*Task to complete*. Exact reproduction of all the entries is required, without any of their pictures.

*Exercise data*.
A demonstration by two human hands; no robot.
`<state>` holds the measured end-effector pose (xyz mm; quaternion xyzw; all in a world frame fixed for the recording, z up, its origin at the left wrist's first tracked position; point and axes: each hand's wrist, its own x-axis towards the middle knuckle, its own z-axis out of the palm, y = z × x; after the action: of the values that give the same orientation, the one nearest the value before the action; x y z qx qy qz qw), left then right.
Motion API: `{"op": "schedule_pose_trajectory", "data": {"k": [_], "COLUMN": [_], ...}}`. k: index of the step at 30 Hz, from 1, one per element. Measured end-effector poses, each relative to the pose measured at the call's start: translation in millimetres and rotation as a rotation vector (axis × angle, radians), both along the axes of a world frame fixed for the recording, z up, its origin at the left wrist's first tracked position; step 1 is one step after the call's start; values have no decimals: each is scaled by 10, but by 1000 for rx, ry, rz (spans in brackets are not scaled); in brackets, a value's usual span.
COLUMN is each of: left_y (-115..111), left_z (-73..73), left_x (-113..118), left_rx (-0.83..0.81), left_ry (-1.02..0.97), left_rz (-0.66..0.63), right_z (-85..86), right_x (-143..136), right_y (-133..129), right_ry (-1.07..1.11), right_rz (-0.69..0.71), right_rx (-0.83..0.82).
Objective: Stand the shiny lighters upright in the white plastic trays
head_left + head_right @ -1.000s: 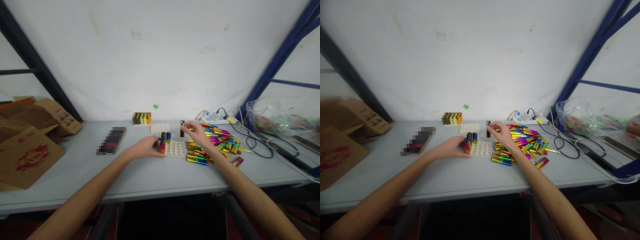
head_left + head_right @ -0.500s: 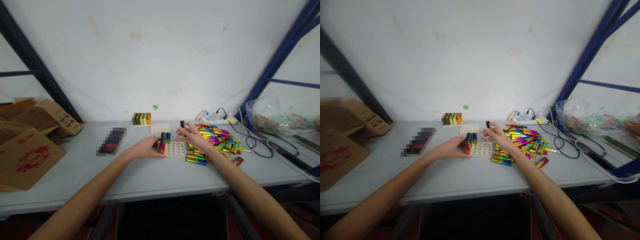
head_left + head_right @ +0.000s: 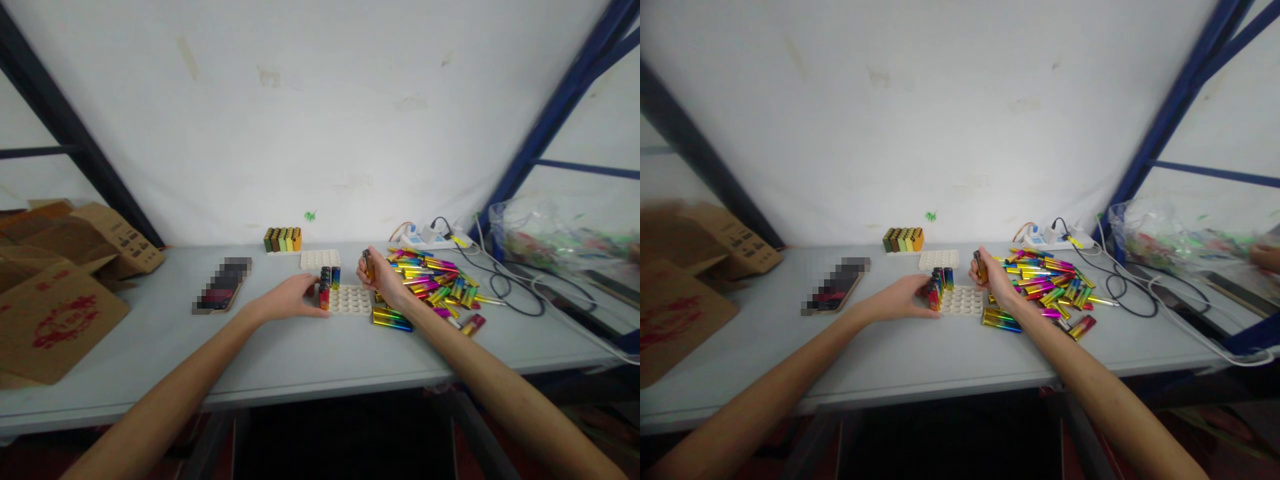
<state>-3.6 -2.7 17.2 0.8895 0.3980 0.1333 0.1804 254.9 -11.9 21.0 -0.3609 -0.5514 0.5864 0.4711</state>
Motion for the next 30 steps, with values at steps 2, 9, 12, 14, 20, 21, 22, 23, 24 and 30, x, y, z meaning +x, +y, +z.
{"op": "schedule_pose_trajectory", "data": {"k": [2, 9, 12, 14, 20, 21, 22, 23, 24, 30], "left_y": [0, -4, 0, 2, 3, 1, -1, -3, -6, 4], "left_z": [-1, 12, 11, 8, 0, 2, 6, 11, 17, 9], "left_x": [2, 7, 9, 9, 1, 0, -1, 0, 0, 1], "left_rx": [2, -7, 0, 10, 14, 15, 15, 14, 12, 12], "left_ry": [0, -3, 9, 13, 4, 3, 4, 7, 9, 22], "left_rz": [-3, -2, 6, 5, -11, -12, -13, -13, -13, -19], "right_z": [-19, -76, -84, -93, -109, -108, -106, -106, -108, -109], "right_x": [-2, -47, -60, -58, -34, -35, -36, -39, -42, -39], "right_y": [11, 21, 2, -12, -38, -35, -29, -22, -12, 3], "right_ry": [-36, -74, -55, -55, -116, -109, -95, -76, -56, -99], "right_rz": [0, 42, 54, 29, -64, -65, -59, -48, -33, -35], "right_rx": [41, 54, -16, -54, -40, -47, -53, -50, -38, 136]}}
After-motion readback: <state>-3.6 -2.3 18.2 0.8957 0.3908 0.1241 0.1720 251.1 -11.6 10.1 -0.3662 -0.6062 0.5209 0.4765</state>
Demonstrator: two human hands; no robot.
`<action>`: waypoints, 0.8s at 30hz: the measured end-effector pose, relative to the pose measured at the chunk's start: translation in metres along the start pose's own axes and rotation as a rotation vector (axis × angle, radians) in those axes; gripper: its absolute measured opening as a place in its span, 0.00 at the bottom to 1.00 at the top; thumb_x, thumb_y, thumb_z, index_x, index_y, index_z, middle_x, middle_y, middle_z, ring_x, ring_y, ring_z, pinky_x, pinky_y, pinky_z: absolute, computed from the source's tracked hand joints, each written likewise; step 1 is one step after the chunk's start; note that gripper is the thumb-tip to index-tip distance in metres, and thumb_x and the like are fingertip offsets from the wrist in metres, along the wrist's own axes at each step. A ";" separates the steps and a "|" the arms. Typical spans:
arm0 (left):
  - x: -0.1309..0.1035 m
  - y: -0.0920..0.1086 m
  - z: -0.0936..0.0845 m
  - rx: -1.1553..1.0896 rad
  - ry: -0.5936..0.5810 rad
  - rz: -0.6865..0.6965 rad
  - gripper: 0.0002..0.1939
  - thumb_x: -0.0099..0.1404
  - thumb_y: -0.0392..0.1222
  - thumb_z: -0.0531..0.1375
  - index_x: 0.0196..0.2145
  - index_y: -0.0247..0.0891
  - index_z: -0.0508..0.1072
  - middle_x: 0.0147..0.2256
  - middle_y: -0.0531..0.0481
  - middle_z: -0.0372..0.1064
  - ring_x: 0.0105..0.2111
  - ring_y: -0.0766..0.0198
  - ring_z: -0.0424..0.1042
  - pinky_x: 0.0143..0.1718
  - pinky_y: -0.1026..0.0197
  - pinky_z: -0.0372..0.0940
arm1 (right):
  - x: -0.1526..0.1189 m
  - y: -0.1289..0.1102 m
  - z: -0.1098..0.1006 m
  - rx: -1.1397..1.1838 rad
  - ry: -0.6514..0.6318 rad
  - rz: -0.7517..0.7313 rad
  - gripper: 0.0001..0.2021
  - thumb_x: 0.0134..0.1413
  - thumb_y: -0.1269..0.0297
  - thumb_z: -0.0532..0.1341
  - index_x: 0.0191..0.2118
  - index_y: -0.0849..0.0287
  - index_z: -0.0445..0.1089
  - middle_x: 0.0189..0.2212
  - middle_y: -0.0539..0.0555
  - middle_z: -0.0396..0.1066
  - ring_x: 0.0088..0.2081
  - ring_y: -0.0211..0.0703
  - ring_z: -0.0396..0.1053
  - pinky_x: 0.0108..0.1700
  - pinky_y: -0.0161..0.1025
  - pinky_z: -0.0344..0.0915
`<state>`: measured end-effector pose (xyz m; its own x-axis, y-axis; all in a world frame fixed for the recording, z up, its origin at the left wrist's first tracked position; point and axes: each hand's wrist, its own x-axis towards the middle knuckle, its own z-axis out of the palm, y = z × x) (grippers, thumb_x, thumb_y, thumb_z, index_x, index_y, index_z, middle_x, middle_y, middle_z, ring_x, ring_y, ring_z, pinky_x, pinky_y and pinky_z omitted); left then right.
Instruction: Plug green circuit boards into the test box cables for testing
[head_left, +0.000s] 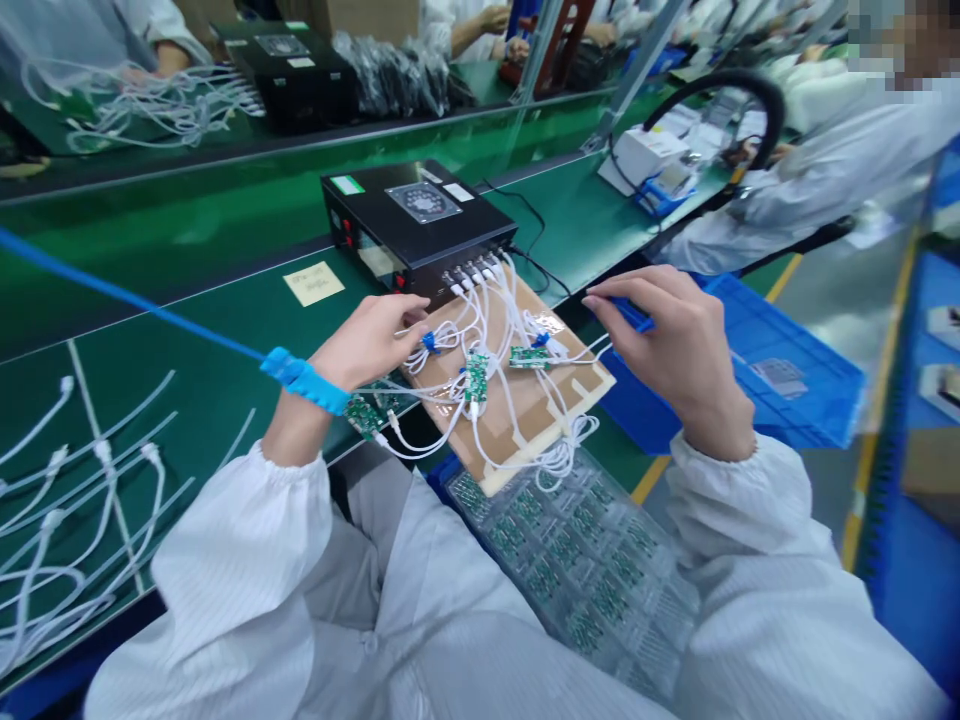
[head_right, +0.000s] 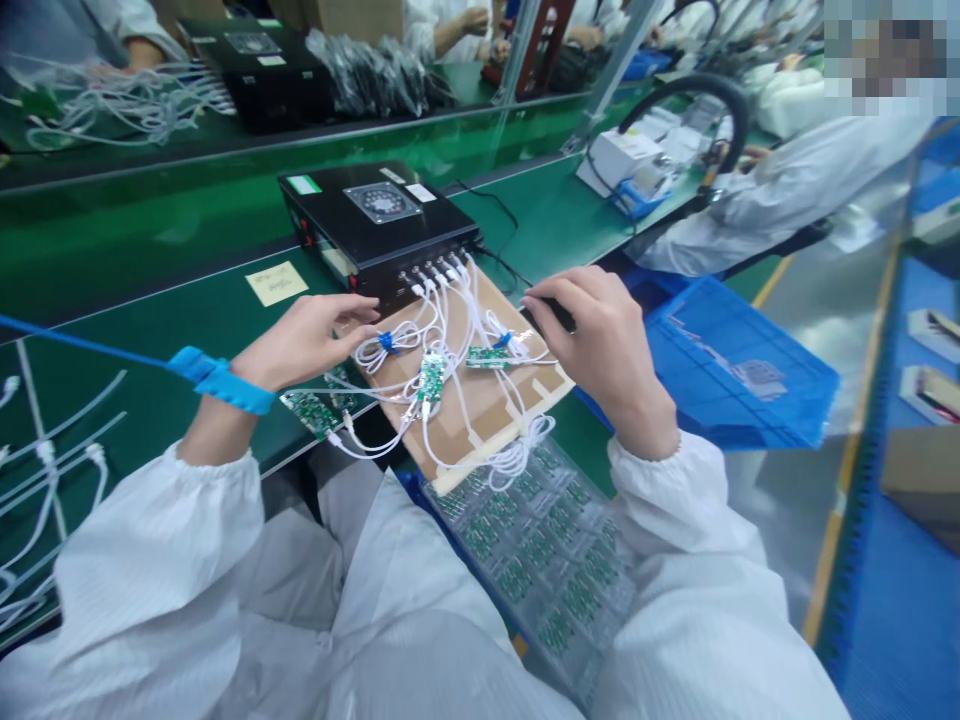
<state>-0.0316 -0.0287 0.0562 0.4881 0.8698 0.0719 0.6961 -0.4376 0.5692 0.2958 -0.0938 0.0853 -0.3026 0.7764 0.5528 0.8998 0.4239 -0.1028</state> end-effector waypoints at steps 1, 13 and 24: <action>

*The answer*.
A demonstration by two human hands; no robot.
`<state>` holds the measured end-effector pose (xyz mm; quaternion xyzw; all in a world frame fixed for the recording, z up, its origin at the left wrist's first tracked position; point and axes: each hand's wrist, its own x-axis towards the middle knuckle, its own z-axis out of the palm, y = z × x; after the action: of the values that give the same orientation, the one nearest the value before the action; x y z qx qy qz qw), left then right.
Motion API: `{"op": "schedule_pose_trajectory", "data": {"k": [_], "COLUMN": [_], ...}}`. k: index of the step at 30 Hz, from 1, one per element. Measured end-effector poses, each relative to the pose measured at the call's start: translation in millimetres and rotation as a rotation vector (axis × angle, radians), both along the axes of a world frame fixed for the recording, z up, its origin at the left wrist's first tracked position; step 1 is one step after the call's start; values have no decimals: each is scaled by 10, but by 1000 for rx, ry, rz (spans in brackets are not scaled); in brackets, a value's usual span.
COLUMN is each of: left_y (-115..111), left_z (-73..73), left_x (-113..118), left_rx (-0.83..0.81), left_ry (-1.02..0.97), left_rz (-0.66..0.63), right_z (-85..86), right_x (-143..136), right_y (-133..129), right_ry (-1.07..1.11), right_rz (-0.69..0.71), right_rx (-0.83..0.82).
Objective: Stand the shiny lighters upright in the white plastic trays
head_left + head_right @ -1.000s: 
head_left + head_right @ -0.500s: 
head_left + head_right @ +0.000s: 
<state>-3.6 -2.7 17.2 0.8895 0.3980 0.1333 0.1804 254.9 -11.9 21.0 -0.3609 -0.5514 0.5864 0.4711</state>
Motion for the next 30 steps, with values at steps 2, 9, 12, 14, 20, 21, 22, 23, 24 and 30, x, y, z meaning +x, +y, +z.
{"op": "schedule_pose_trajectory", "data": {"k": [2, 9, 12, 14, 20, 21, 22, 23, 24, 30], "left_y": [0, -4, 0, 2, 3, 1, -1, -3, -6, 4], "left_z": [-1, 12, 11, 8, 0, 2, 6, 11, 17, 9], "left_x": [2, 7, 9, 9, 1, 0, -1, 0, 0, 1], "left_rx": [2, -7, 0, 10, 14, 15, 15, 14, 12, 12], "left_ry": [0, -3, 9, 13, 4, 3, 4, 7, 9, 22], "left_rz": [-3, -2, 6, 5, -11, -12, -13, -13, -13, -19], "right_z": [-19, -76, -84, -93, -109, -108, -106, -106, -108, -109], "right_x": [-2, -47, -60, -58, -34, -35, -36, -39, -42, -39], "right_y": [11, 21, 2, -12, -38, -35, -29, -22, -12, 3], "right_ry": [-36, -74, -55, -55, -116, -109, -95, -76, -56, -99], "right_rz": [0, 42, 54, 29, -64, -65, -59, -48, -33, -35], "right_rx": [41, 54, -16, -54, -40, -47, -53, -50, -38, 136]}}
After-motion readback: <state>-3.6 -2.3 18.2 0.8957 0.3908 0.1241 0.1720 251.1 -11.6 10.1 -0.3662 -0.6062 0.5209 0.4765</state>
Demonstrator: two human hands; no robot.
`<action>`: waypoints, 0.8s at 30hz: the measured end-effector pose, relative to the pose measured at the chunk's start: translation in metres along the start pose's own axes and rotation as a rotation vector (axis × angle, radians) in those axes; gripper: its absolute measured opening as a place in its span, 0.00 at the bottom to 1.00 at the top; thumb_x, thumb_y, thumb_z, index_x, index_y, index_z, middle_x, middle_y, middle_z, ring_x, ring_y, ring_z, pinky_x, pinky_y, pinky_z: absolute, computed from the source's tracked hand joints, each written likewise; step 1 is one step after the chunk's start; note that gripper is the thumb-tip to index-tip distance in metres, and thumb_x and the like are fingertip offsets from the wrist in metres, along the wrist's own axes at each step. A ";" separates the steps and a "|" the arms. Typical spans:
arm0 (left):
  - x: -0.1309..0.1035 m
  - y: -0.0920..0.1086 m
  - z: -0.0936..0.0845 m
  - rx: -1.1553..1.0896 rad
  - ry: -0.5936..0.5810 rad
  - rz: -0.6865..0.6965 rad
  - gripper: 0.0002..0.1939
  - thumb_x: -0.0099..0.1404
  - thumb_y: -0.0392..0.1222
  - thumb_z: -0.0531..0.1375
  - index_x: 0.0196..0.2145
  - index_y: -0.0247..0.0891
  - index_z: -0.0508..0.1072
  - middle_x: 0.0147..0.2256
  - middle_y: -0.0531..0.0481
  - middle_z: -0.0372..0.1064
  - ring_x: 0.0105..0.2111
  - ring_y: -0.0766..0.0198
  - ring_z: -0.0424..0.1042
  - pinky_x: 0.0143..0.1718
  - pinky_y: -0.1026..0.0197
  - pinky_z: -0.0372..0.0940
arm1 (right):
  - x: -0.1526..0.1189 m
  - y: -0.1289..0.1102 m
  - z: -0.1098..0.1006 m
  - rx: -1.1397..1.1838 rad
  - ry: -0.6514..0.6318 rad
  - rz: -0.7517..0.7313 rad
  - gripper: 0.0001..0.2021
  - thumb_x: 0.0134..0.1413
  - thumb_y: -0.1269..0.0297
  - thumb_z: -0.0532..0.1341
  - index_x: 0.0191..0.2118
  - index_y: -0.0849..0.0287
  - index_z: -0.0445..0.1089
  - middle_x: 0.0189..0.2212
  - middle_y: -0.0539..0.0555
  - middle_z: -0.0396..0.1066
  - ring_x: 0.0088..0.2081
  - ring_y: -0.0211..0.0703
  - ring_z: -0.0396..0.1053
  - pinky_x: 0.0108..0.1700
  - pinky_y: -0.0161..0.1025
  - pinky_z: -0.0344..0.0915
`<state>`: measured end-effector pose (xyz m; its own x-axis, y-axis; all in a world frame fixed for the recording, z up, its origin at the left wrist's first tracked position; point and axes: each hand's wrist, its own x-axis towards the middle knuckle, its own z-axis out of the palm, y = z × x) (grippers, thumb_x, thumb_y, thumb_z, index_x, index_y, index_z, middle_x, middle_y, middle_z, ring_x, ring_y, ring_z, pinky_x, pinky_y and pinky_z omitted); left then right.
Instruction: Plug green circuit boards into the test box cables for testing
[head_left, +0.000s] 
[head_right, +0.000s] 
<state>-0.0316 -0.0287 0.0562 0.4881 0.8698 0.0719 0.6961 -0.4376 0.5692 0.2958 -0.0938 0.0853 -0.3026 0.7764 0.5528 0.8998 0.4239 -0.1028</state> end-effector waypoints at steps 1, 13 and 24: <action>

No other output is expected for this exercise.